> [PROBLEM DETAILS] In the listing that follows, the lines starting at the one containing "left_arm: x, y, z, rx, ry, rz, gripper" and ending at the one containing "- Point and" are to be returned exactly, both boundary lines included, and no others.

• • • •

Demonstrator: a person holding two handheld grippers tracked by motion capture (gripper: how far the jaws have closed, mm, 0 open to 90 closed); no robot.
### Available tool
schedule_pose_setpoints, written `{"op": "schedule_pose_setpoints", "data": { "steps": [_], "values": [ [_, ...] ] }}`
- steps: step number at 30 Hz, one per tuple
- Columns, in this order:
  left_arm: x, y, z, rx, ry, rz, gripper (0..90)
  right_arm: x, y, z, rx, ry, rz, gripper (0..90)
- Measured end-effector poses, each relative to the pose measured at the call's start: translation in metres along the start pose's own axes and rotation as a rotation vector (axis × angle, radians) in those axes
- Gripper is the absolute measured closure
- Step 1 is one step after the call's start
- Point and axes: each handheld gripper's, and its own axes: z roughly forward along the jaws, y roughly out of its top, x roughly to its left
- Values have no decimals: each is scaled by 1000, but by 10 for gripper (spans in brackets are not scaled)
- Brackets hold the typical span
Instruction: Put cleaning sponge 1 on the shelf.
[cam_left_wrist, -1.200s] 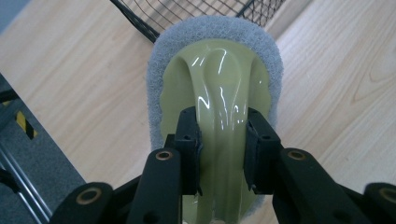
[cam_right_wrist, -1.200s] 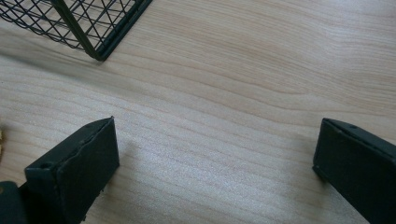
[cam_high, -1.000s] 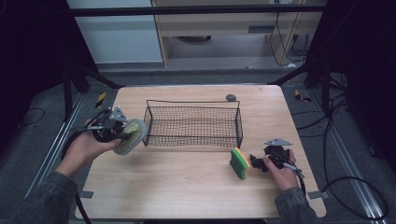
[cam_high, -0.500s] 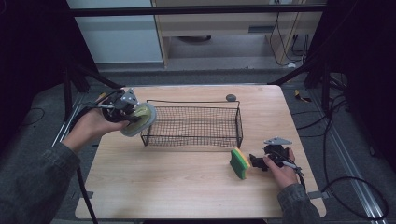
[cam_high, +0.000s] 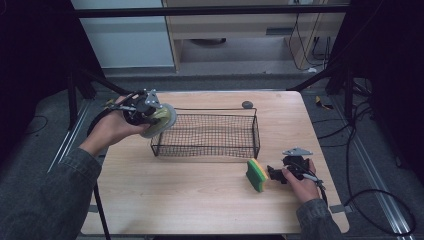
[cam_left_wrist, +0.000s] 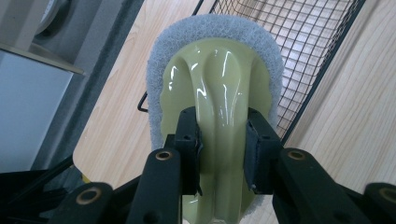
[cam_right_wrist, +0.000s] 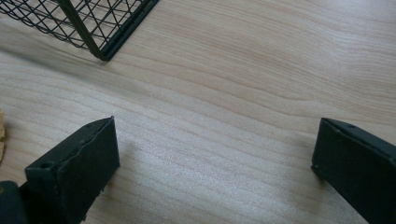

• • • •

> [RESULT FOR THIS EXERCISE]
  left_arm: x, y, z, rx, ry, rz, gripper (0..90)
  right_arm: x, y, z, rx, ry, rz, gripper (0..90)
- Measured end-effector poses, each relative to the pose measured at the call's start: translation in metres along the start pose's own axes and rotation as a rotation vector (axis × angle, radians) in those axes
- Gripper is the absolute measured closure
- Step 1 is one step after the call's start
- Point and axes: each handheld gripper's, and its own axes: z roughly forward along the jaws, y roughly out of its top, x roughly to its left

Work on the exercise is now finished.